2. Fake Feeling

3.2K 229 67
                                    

Kemarahan itu masih menyelimutinya. Wajah tegasnya semakin tergambar jelas tatkala mata itu menghujam tajam apapun yang ada di hadapannya saat ini. Dadanya bergemuruh penuh akan emosi juga amarah yang siap meledak kapan saja. Rio mendesah kasar, berusaha meredam segala bentuk macam perasaan yang bisa mengacaukannya. Kacau, hilang akal yang perlahan membuat Rio nyari gila dengan hal ini.

"Brengsek!" umpatnya entah karena apa. Yang jelas Rio ingin sekali menghancurkan apapun yang ada di hadapannya saat ini.

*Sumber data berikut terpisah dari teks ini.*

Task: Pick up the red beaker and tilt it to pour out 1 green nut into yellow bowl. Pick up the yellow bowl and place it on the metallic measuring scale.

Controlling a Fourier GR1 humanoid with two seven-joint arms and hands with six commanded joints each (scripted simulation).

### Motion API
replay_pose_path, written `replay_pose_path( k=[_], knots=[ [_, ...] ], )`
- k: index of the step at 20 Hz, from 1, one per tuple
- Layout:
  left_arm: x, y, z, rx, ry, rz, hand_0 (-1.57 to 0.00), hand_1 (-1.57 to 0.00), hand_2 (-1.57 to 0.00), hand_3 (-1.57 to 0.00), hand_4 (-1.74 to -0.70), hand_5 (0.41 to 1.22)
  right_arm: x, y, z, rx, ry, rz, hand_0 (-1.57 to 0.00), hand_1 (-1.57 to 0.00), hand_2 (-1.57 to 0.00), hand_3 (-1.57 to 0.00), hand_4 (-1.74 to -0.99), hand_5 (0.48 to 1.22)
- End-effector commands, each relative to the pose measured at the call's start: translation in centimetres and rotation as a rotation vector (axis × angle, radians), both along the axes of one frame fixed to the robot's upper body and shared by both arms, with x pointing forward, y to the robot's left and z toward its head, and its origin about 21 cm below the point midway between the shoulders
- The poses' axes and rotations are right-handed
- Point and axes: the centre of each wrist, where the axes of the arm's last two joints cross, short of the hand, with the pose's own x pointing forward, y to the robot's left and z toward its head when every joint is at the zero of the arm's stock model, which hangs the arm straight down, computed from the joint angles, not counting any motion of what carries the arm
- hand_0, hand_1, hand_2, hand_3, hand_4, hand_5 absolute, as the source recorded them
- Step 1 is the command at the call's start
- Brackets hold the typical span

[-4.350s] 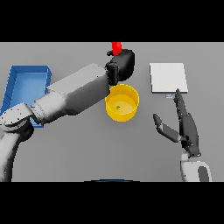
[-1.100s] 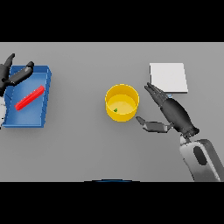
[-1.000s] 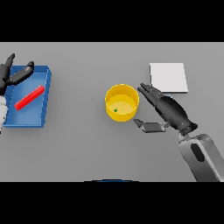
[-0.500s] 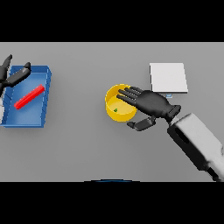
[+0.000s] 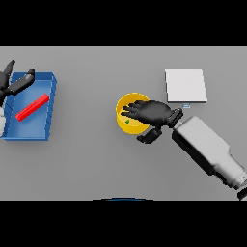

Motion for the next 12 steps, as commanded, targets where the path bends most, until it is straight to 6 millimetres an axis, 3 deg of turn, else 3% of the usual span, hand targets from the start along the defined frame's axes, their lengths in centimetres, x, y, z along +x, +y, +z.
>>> replay_pose_path(
  k=[1,6,9,10,11,12],
  knots=[
    [0.0,0.1,0.0,0.001,0.0,0.002,0.0,0.0,0.0,0.0,-0.8,0.706,0.5,0.1,0.2,-0.008,0.004,0.0,0.0,0.0,0.0,0.0,-1.177,0.673],
    [-0.1,0.5,-0.1,0.019,-0.001,-0.003,0.0,0.0,0.0,0.0,-0.79,0.711,0.7,0.1,-0.8,-0.041,0.041,0.004,0.0,0.0,0.0,-0.02,-1.195,0.708],
    [0.2,0.7,0.1,0.017,-0.001,-0.007,0.0,0.0,0.0,0.0,-0.79,0.712,0.9,0.8,-0.9,-0.053,0.036,-0.011,-0.05,-0.06,-0.09,-0.13,-1.261,0.809],
    [-0.2,0.8,-0.3,0.017,-0.002,-0.015,0.0,0.0,0.0,0.0,-0.79,0.711,0.9,0.6,-0.8,-0.044,0.033,0.004,-0.19,-0.18,-0.19,-0.21,-1.309,0.891],
    [0.0,0.6,-0.1,0.018,-0.001,-0.008,0.0,0.0,0.0,0.0,-0.79,0.71,0.7,0.7,-0.9,-0.043,0.038,0.017,-0.45,-0.41,-0.35,-0.32,-1.363,0.957],
    [-0.1,0.5,-0.1,0.015,-0.009,-0.012,0.0,0.0,0.0,0.0,-0.79,0.71,0.5,0.7,-0.9,-0.041,0.041,0.019,-0.68,-0.64,-0.59,-0.57,-1.435,1.01]
  ],
)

Dia baru saja mendapat sebuah pertanyaan kenapa kebencian itu ada dalam dirinya. Pertanyaan memuakkan yang justru semakin menambah kadar kebencian yang selama ini ia pendam. Membuat Rio susah mengontrol konsentrasinya yang mulai terpecah belah. Oleh karena itu, satu hari ini, Rio memasrahkan semua pekerjaannya pada Shilla. Sementara dirinya sendiri tengah beristirahat di apartemen kekasih gelapnya itu. Salah satu hal yang membuat Rio semakin jatuh cinta pada Shilla adalah wanita itu selalu bisa ia andalkan.

Ponsel Rio bergetar di atas meja. Dia yang semua duduk bersandar pada sofa seketika menegakkan punggungnya untuk mengambil ponsel. Helaan itu otomatis keluar saat melihat siapa yang menelponnya.

"Halo ma." Sambut Rio tak berselera.

"Sapaan macam apa itu? Kamu kayak nggak seneng gitu mama telepon?"

Rio mendengus. "Mending mama langsung bilang aja kenapa tiba-tiba nelpon Rio."

"Kurang ajar. Memangnya apalagi kalau bukan karena mama kangen sama anak laki-laki mama satu-satunya."

Jawaban mama membuat Rio terkekeh tanpa suara. "Ma, ada apa? Langsung aja, Rio tahu pasti mama mau minta sesuatu, kan?"

"Oke. Mama langsung aja kalau gitu." Terdengar seolah kecewa. Dan Rio tahu mama hanya pura-pura. "Malam ini, mama sama papa mau makan di luar. Dan mama harap, kamu juga bisa dateng sama Ify. Oke, see you dear."

Rio berdecak. Mama langsung menutup teleponnya hingga membuatnya tak bisa mengeluarkan protes atau memberi alasan untuk menolak. Ya, sepertinya mama sudah paham bagaimana dirinya.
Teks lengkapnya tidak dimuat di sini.